How to cite this URL:
Badyal DK, Singh T. Learning theories: The basics to learn in medical education. Int J App Basic Med Res [serial online] 2017 [cited 2018 Oct 21];7, Suppl S1:1-3. Available from: http://www.ijabmr.org/text.asp?2017/7/5/1/221309



The word “theory” is quite commonly used to represent the knowledge or cognitive component in our day-to-day work. The various learning theories in the educational field indicate that it is more like a set of principles/ideas that provide an explanation of working of a concept or basis of practical happenings or connections between various principles in a model or working together. Its like the script of a movie, i.e., script like a theory provides an explanation of happenings and movie is like actual happenings. Hence, movie director can ask questions like why I should make a movie on this script. The script should be able to explain why things would work, what are various connections, even add some evidence to show that these things do work, etc.
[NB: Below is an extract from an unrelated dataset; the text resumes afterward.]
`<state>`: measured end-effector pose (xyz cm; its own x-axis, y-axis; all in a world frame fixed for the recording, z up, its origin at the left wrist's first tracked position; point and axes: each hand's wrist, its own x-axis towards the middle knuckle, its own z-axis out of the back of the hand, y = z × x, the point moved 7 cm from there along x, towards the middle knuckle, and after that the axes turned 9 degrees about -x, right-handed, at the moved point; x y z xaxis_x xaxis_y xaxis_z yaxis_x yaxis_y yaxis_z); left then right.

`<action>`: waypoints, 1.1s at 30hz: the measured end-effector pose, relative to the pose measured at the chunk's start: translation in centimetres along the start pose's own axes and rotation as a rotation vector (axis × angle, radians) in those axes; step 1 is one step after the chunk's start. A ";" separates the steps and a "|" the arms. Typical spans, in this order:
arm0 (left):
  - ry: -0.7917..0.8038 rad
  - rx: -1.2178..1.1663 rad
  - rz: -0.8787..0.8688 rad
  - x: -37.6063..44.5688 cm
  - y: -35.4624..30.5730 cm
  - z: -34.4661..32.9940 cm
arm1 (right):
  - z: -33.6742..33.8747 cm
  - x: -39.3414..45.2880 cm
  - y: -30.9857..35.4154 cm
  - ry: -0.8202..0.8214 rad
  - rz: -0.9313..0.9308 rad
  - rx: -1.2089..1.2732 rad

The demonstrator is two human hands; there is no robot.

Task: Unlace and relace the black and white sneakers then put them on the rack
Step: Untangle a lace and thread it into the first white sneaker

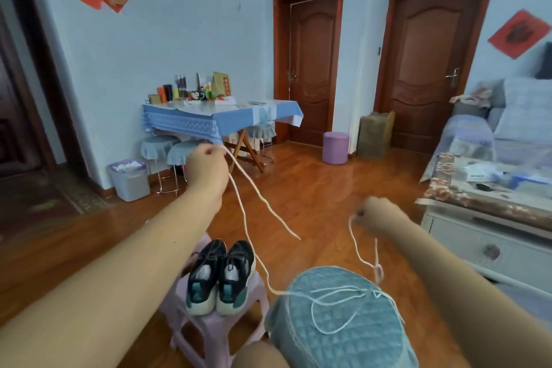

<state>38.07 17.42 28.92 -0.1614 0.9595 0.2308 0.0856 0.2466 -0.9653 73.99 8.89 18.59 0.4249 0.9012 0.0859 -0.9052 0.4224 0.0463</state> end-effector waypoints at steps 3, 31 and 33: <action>-0.011 0.077 -0.037 0.7 -2.3 1.0 | -7.7 -2.0 1.1 0.304 0.101 -0.207; 0.218 0.624 -0.145 -3.1 19.8 -5.1 | -22.7 -7.7 1.7 0.432 0.052 0.154; 0.099 0.491 -0.129 -1.0 16.1 -2.1 | -22.5 -7.9 2.0 0.444 0.036 0.120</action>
<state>41.70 20.68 13.42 -0.0440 0.9397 0.3393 -0.4042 0.2938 -0.8662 68.69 4.85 -4.36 0.3260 0.8806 -0.3439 -0.9013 0.3993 0.1681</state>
Several theories have been proposed for learning. There are number of concepts in learning which are essential components for an understanding of these theories. Sometimes, there is confusion between concepts, principles, and theories. Most of us are familiar with adult learning principles or andragogy. It is also one of the issues most discussed as the theory behind adult learning. It looks like a theory based on the fact the discoverer put it forward as a theory different from pedagogy. Hence, it was taken by people easily as something different from pedagogy, i.e., a different point of view for adult learning as compared to kids. However, if you rethink about how kids learn, they also learn what is relevant. The learning topics for adults are always not so free choices, for example, in a medical undergraduate class the students learn as a group based on a certain topic, here an individual student has no choice to learn something else but that topic only. Similarly, not all adult learners are equally intrinsically motivated, and this adds another gray area in adult learning.[1],[2] The literature says there is modest evidence that supports andragogy. Adult learning is more like a concept/model but not actually a learning theory.
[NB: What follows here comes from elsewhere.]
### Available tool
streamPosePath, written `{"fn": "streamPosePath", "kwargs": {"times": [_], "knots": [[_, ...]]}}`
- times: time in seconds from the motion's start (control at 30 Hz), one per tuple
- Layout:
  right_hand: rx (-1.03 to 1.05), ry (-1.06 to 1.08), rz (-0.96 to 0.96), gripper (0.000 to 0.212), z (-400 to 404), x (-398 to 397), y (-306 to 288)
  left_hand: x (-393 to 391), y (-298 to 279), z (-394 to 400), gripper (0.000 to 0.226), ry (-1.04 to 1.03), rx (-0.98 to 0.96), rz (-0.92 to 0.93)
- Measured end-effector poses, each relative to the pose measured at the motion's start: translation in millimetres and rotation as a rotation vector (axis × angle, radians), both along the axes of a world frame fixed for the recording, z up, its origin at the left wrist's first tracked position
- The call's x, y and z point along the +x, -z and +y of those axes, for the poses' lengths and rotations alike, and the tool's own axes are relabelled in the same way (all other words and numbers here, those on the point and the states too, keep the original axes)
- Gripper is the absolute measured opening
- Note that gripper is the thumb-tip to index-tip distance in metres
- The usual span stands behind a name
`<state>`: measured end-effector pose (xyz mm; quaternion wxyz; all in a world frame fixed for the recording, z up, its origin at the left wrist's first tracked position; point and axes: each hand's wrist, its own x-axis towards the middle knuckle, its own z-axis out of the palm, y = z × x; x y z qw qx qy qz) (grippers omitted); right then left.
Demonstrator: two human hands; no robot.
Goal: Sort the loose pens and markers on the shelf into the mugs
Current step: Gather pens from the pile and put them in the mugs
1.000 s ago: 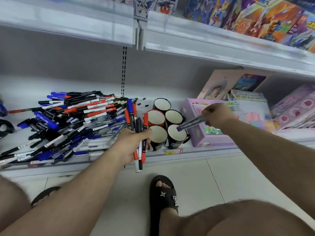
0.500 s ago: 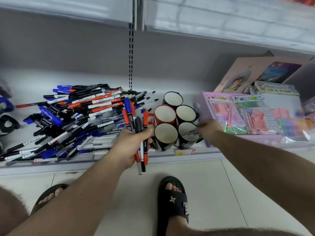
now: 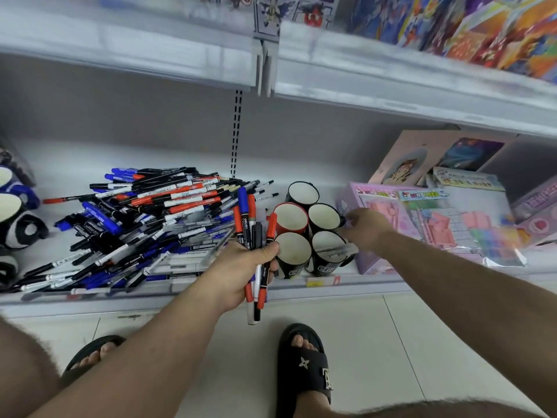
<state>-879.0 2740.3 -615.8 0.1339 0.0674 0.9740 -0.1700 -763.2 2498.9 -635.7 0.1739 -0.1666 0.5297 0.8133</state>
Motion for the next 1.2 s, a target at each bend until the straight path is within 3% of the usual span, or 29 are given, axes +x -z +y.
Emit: {"fn": "streamPosePath", "kwargs": {"times": [0.13, 0.2, 0.37, 0.5, 0.6, 0.73, 0.93, 1.07, 1.2], "knots": [[-0.443, -0.055, 0.049, 0.019, -53.0, 34.9, -66.0, 10.9, -17.6, -0.5, 0.01, 0.091, 0.054, 0.036], [-0.465, -0.143, 0.05, 0.02, -76.5, 60.7, -97.6, 16.3, -25.9, -1.0, 0.009, 0.159, 0.077, 0.066], [-0.224, -0.199, -0.065, 0.051, -101.1, 103.8, -129.6, 27.5, -46.0, 1.0, 0.006, 0.271, 0.1, 0.183], [-0.464, -0.154, 0.0, 0.028, -100.2, 116.5, -120.9, 31.9, -51.8, 0.3, 0.011, 0.264, 0.122, 0.19], [-0.621, 0.048, 0.178, 0.021, -93.4, 107.6, -125.5, 32.9, -49.6, -4.4, 0.007, 0.227, 0.14, 0.14], [-0.509, 0.065, 0.363, 0.034, -81.9, 97.9, -131.0, 35.9, -44.8, -9.0, 0.007, 0.264, 0.076, 0.141], [-0.408, -0.234, 0.142, 0.03, -100.3, 102.2, -110.3, 37.4, -44.7, -6.7, 0.017, 0.423, -0.022, 0.154], [-0.507, -0.193, 0.047, 0.027, -101.3, 97.7, -104.4, 37.3, -45.1, -9.0, 0.02, 0.462, -0.003, 0.16], [-0.392, -0.21, 0.031, 0.03, -93.5, 93.0, -105.2, 32.7, -40.6, -12.1, 0.025, 0.485, -0.031, 0.16]]}}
Similarly, experiential learning and work-based learning are more like concepts but not theories. In experiential learning, learning is based on experience. It says that there is a concrete experience followed by reflection on it, then abstract conceptualization and further experimentation or improvement.[3] This is again more of a model than a theory. However, the learning never happens in the real world in such a straightforward manner. Hence, experiential learning does provide us different aspects of learning but is not a theory per se. Interestingly, these principles (adult learning, experiential, workplace-based) do reflect some of the learning theories, for example, work place-based learning has elements of sociocultural theory, experiential learning has elements of constructivism and humanism theories. This fact again emphasizes that these are concepts or principles only that can be part of various theories but are not the learning theories per se.

Let us have a look at the learning theories in brief. Behaviorism theory says that learning is a “change in behavior in the desired direction” that happens due to using various techniques like reward and encouragement for correct behavior; repetition, feedback and reinforcement for corrections needed in behavior so that corrections are done and sustained. This is in response to an external stimulus. This is based on assumption that number of internal motives cannot be measured hence behavior which is observable can be studied. The system relies on continuous repetition and “skill and drill” exercise. This happens in small chunks and builds up leading to change in behavior.[4],[5]

The second theory, cognitivism theory represents internal cognitive restructuring due to changes in individual's schemata (knowledge). The learner uses cognitive tools, such as insight, information processing, perceptions, and memory to facilitate learning. It involves acquiring, storing, and retrieving information. The learner develops capacity and skills for effective self-directed learning. The teacher facilitates the learner about “learn how to learn.”[6],[7]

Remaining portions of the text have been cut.